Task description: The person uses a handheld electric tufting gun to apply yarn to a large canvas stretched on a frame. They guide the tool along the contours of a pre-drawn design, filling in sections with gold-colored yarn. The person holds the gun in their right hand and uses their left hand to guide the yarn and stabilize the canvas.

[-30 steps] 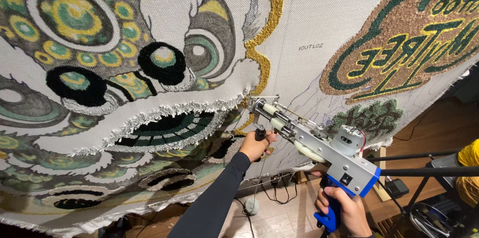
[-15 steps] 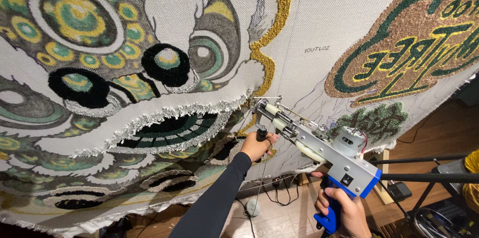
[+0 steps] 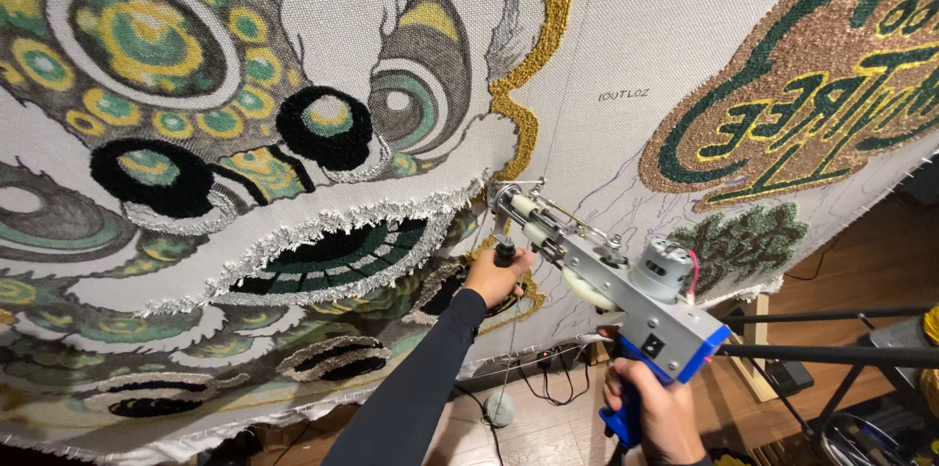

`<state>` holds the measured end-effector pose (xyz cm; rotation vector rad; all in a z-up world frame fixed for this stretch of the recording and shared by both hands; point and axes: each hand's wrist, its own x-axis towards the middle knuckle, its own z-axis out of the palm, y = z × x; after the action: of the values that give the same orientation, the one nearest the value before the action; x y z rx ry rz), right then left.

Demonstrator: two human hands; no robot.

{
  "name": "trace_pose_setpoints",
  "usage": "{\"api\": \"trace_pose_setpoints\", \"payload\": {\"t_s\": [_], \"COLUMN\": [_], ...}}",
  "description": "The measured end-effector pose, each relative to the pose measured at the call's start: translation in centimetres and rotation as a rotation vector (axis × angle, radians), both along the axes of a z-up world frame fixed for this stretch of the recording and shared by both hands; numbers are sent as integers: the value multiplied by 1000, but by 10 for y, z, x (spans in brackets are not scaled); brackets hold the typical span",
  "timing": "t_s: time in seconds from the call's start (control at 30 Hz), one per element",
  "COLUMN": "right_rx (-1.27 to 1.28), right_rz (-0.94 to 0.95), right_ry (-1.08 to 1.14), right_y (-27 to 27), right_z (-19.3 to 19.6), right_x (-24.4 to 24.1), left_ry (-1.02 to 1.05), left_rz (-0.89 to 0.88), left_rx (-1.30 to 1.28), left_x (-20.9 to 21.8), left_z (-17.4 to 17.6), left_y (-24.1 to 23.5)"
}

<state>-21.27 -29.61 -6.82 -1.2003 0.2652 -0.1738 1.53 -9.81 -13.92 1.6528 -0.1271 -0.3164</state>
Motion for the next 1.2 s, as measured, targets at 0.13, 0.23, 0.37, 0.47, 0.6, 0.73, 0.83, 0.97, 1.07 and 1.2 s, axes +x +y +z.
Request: {"api": "trace_pose_setpoints", "payload": {"t_s": [0.13, 0.23, 0.37, 0.47, 0.6, 0.73, 0.83, 0.97, 1.07, 1.2], "right_rx": [-204, -317, -524, -398, -259, -175, -235, -278, -460, -572], "right_rz": [-9, -53, -103, -96, -123, -138, -129, -111, -123, -115], "right_ry": [-131, -93, -200, -33, 5, 48, -15, -85, -173, -237], "right_y": [15, 27, 34, 36, 39, 41, 39, 35, 28, 20], "right_z": [-8, -13, -30, -45, -52, -46, -40, -36, -33, -28], "right_x": [12, 20, 27, 32, 35, 37, 36, 37, 36, 38], "left_ry": [-133, -352, -312, -287, -288, -329, -323, -304, -311, -329], "left_rz": [96, 238, 236, 270, 281, 248, 252, 236, 247, 257], "left_rx": [-25, 224, 346, 387, 406, 424, 411, 411, 400, 351], "left_x": [16, 20, 19, 16, 14, 14, 13, 13, 12, 14], "left_z": [-6, 2, 22, 35, 51, 59, 66, 74, 77, 79], "left_y": [17, 28, 40, 43, 45, 47, 45, 43, 41, 39]}}
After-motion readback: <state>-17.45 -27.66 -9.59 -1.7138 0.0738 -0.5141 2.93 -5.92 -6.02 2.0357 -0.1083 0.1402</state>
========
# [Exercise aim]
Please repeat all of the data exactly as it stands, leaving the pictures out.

# [Exercise output]
Task description: The person uses a handheld electric tufting gun to apply yarn to a large canvas stretched on a frame. They guide the tool along the contours of a pre-drawn design, filling in sections with gold-colored yarn. The person holds the gun in their right hand and uses their left hand to guide the yarn and stabilize the canvas.

[-30 steps] 
[-15 steps] 
[+0 steps] 

`<state>` holds the measured end-effector pose (xyz cm; rotation vector rad; all in a z-up world frame fixed for this stretch of the recording and shared by both hands; point and axes: each hand's wrist, its own x-axis towards the middle knuckle, its own z-axis out of the palm, y = z × x; after the action: of the values that give the same orientation, the one nearest the value before the action; x y z rx ry rz), right then left.

Demonstrator: two human hands; no robot.

{
  "name": "trace_pose_setpoints",
  "usage": "{\"api\": \"trace_pose_setpoints\", \"payload\": {\"t_s\": [_], \"COLUMN\": [_], ...}}",
  "description": "The measured end-effector pose, each relative to the pose measured at the call's start: translation in centimetres and rotation as a rotation vector (axis × angle, radians), both along the axes of a z-up world frame fixed for this stretch of the recording and shared by both hands; numbers are sent as integers: the value multiplied by 1000, but by 10 for y, z, x (spans in brackets are not scaled); brackets hold the typical span",
  "timing": "t_s: time in seconds from the call's start (control at 30 Hz), one per element",
  "COLUMN": "right_rx (-1.27 to 1.28), right_rz (-0.94 to 0.95), right_ry (-1.08 to 1.14), right_y (-27 to 27), right_z (-19.3 to 19.6), right_x (-24.4 to 24.1), left_ry (-1.02 to 1.05), left_rz (-0.89 to 0.88), left_rx (-1.30 to 1.28), left_x (-20.9 to 21.8), left_z (-17.4 to 17.6), left_y (-24.1 to 23.5)"
}

<state>-21.27 -29.61 -6.82 -1.2003 0.2652 -0.1738 1.53 -9.81 -13.92 1.6528 -0.1271 -0.3164</state>
Motion for the next 1.2 s, as measured, targets at 0.13, 0.23, 0.37, 0.47, 0.6, 0.73, 0.83, 0.97, 1.07 and 1.2 s, axes +x +y +z.
Request: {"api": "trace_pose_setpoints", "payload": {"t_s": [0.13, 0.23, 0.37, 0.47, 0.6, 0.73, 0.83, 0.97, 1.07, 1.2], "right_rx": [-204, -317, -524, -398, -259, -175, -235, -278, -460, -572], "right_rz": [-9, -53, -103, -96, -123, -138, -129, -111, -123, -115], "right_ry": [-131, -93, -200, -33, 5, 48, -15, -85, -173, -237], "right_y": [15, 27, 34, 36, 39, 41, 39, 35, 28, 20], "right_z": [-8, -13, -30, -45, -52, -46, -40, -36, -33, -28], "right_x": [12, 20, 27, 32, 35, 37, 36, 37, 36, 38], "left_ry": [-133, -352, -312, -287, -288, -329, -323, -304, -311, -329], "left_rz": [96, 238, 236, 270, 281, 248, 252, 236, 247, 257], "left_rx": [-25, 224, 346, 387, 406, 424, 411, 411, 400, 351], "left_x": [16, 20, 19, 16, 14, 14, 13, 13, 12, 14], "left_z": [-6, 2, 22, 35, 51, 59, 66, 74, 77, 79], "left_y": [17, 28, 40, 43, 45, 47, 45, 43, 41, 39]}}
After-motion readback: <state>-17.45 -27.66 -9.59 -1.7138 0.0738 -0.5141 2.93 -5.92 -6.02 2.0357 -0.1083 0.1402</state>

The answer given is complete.